Qualche settimana fa ho portato la mia macchina all’autolavaggio (lo so che non ve ne frega una mazza, ma datemi due minuti e arrivo al punto) e, nell’attesa che mi venisse riconsegnata, ho deciso di fare quello che mi ritrovo sempre a fare in queste situazioni: un giro in libreria.
Fortuna ha voluto che m’imbattessi in un’edizione italiana di Arancia meccanica di Anthony Burgess, eventualità che è fortunata per ragioni che non è il caso di spiegare in questa sede. Il punto è che, dopo averlo acquistato e iniziato a rileggere, ho fatto caso dopo qualche giorno nella quarta di copertina. Lì c’era un breve paragrafo scritto dall’autore di cui una parte, che riporto, mi ha colpito particolarmente:
“Il libro rivela una battaglia interiore con quest’idea: quella del male. Non solo il male, ma il pericolo di provare a correggerlo”.

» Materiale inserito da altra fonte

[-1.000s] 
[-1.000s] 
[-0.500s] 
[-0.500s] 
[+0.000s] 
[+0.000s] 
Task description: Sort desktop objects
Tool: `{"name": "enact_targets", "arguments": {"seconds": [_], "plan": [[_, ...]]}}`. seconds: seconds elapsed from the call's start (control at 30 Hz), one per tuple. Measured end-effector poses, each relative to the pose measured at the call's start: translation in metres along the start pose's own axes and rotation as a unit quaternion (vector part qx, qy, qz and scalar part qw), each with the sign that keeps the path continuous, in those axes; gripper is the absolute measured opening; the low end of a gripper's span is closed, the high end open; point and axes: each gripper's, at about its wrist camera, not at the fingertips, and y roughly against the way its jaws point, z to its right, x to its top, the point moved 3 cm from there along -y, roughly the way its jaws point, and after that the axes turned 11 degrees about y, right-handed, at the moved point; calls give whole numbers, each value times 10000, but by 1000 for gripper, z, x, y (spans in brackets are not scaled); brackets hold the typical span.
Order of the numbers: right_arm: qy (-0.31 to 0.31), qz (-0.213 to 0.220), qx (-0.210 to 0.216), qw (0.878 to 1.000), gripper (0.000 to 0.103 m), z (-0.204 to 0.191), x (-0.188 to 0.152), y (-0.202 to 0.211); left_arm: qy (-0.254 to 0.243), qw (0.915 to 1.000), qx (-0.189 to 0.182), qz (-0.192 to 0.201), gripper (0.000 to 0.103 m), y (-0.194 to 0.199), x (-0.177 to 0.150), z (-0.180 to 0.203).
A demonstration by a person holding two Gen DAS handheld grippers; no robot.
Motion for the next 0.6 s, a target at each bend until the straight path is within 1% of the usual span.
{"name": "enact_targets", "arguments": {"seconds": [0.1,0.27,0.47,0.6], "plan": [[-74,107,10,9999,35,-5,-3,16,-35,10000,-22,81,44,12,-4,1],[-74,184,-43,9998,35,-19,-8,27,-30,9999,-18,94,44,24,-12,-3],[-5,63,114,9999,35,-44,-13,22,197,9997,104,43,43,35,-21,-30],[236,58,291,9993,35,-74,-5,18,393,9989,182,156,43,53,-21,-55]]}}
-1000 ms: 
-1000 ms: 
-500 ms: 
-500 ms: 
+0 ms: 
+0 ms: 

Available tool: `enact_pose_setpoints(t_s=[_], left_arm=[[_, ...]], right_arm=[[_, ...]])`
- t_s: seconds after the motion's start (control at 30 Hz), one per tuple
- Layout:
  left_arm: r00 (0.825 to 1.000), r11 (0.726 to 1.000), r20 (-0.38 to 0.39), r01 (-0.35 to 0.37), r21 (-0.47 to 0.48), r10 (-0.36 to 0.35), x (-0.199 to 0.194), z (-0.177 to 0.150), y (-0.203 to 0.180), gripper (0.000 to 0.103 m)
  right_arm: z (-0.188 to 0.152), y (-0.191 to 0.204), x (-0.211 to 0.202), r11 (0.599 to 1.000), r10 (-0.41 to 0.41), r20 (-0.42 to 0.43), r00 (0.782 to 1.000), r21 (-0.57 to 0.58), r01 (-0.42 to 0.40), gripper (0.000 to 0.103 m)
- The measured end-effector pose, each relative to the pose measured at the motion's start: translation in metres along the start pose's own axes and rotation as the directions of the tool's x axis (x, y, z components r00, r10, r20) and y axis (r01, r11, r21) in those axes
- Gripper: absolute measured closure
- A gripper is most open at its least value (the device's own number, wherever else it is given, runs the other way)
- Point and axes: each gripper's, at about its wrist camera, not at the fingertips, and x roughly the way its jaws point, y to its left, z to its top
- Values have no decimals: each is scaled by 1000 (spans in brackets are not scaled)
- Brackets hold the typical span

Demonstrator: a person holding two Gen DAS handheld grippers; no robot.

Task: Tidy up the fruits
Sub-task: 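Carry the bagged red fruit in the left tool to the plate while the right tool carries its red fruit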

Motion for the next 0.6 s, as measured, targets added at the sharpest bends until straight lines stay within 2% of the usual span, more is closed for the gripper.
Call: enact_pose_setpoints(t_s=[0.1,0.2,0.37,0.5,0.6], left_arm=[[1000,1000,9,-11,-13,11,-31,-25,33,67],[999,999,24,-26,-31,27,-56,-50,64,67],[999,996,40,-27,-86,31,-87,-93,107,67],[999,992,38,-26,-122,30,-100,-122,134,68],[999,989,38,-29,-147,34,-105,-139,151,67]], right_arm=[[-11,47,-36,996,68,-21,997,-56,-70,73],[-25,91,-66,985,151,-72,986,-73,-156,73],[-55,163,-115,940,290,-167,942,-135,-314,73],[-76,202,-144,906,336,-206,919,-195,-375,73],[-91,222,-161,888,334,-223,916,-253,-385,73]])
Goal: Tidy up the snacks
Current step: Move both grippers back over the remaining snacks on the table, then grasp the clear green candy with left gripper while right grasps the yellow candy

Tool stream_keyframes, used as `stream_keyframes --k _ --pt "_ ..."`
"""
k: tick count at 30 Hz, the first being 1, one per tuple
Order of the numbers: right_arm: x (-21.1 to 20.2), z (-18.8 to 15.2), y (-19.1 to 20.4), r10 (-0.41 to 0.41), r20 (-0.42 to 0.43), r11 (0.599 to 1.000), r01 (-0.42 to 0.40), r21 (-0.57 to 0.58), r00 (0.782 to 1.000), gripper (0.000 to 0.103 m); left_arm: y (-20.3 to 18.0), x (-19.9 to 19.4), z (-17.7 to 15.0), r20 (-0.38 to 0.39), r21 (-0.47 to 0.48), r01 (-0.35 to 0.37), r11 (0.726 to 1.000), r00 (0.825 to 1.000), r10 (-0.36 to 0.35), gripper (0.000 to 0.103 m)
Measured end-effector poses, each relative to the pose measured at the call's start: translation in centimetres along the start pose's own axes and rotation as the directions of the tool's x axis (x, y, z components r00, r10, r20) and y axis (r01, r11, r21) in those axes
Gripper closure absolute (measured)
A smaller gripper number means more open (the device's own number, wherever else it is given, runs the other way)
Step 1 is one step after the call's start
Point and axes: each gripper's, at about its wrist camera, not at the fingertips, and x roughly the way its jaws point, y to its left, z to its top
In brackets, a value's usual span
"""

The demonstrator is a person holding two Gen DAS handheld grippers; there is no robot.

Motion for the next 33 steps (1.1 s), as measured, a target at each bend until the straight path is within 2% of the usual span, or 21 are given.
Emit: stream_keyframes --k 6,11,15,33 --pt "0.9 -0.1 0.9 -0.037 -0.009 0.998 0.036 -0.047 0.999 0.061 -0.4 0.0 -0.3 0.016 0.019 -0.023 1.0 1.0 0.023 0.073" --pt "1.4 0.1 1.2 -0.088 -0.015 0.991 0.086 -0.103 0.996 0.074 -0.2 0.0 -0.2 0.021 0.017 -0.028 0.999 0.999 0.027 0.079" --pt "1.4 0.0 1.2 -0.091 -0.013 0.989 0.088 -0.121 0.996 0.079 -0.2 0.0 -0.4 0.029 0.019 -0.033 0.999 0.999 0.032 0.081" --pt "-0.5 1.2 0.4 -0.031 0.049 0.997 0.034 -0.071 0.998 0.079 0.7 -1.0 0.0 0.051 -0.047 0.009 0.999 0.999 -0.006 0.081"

Il pericolo di provare a correggere il male: una lettura alla quale non avevo mai fatto troppo caso ma che, in effetti, è parte integrante della storia di Alexander DeLarge. Quindi mi sono chiesto: si corre un pericolo nel provare a correggere il male, di estirparlo, nel tentativo di, banalmente, mettere ordine nel caos?
La dicotomia per eccellenza
Diciamo la verità: ognuno di noi ha sempre pensato a ordine e caos come facce opposte di una stessa medaglia, se non concetti totalmente opposti e privi di punti comuni. La cosa non deve sorprendere più di tanto, perché è figlia della filosofia occidentale: nella mitologia greca, per esempio, dal caos primordiale nacquero le prime divinità che, in seguito, usarono il loro potere per plasmare il mondo o, per dirla in altri termini, per mettere in ordine.
Quella greca non è un’unica iterazione di quest’idea: miti simili si ritrovano nella mitologia egizia o in quelle cinesi e indiane; sembra che questa separazione netta, insomma, faccia parte dell’essere umano e ci accompagni da sempre. Non è un caso se è l’uomo l’unico animale avvezzo alla scienza, un mezzo costruito per permetterci di capire l’ordine naturale delle cose, come siamo spesso soliti dire.
Questo nostro spasmodico bisogno di ordine si riflette in ogni aspetto della nostra vita: la regolarità dello stipendio, l’orologio o la scansione numerico di anni, mesi e giorni; e poi cerchiamo forme familiari fra le nuvole e uniamo linee immaginarie fra le stelle che chiamiamo costellazioni perché ogni aspetto della nostra vita non può essere lasciato al caso: dobbiamo controllarlo. Un po’ come i tutori di Alex, lottiamo contro la continua ricerca di un sistema che funzioni con la precisione di un pendolo, regolare e prevedibile, e fatichiamo anni perché sia così ritrovandoci, il più delle volte, a fallire. Perché?
Ordine e caos come compagni inseparabili
Se avete letto fin qui nella speranza di una risposta certa, sappiate che non la ho. Posso solo darvi una mia impressione: il mondo non è ordinato, non ha nessuna voglia di esserlo e, per quanto noi vorremmo imbrigliarlo, probabilmente non riusciremo mai.
Il fatto è che l’esistenza stessa del caos permette al mondo di cambiare e, soprattutto, all’universo di adattarsi e riordinarsi al meglio. E lo stesso vale per noi, che ci affanniamo a seguire schemi che hanno funzionato per i nostri genitori, quando potremmo, per una volta, accettare un po’ di caos e riordinarlo strada facendo.
Tornando ad Alex, dopotutto, lui sostiene che il bene esiste solo perché esiste il male, perché ci sono quelli come lui che fanno vedere come gli altri siano “buoni”. Allo stesso modo, possiamo portare ordine solo dove c’era caos e, se questa idea esiste per noi, vuol dire che è il caos l’ordine naturale delle cose. Parafrasando Burgess, potremmo dire che, fra duemila anni, il mondo non sarà più ordinato o caotico, perché questo conflitto non finisce mai. A noi sta solo decidere come abbracciarlo.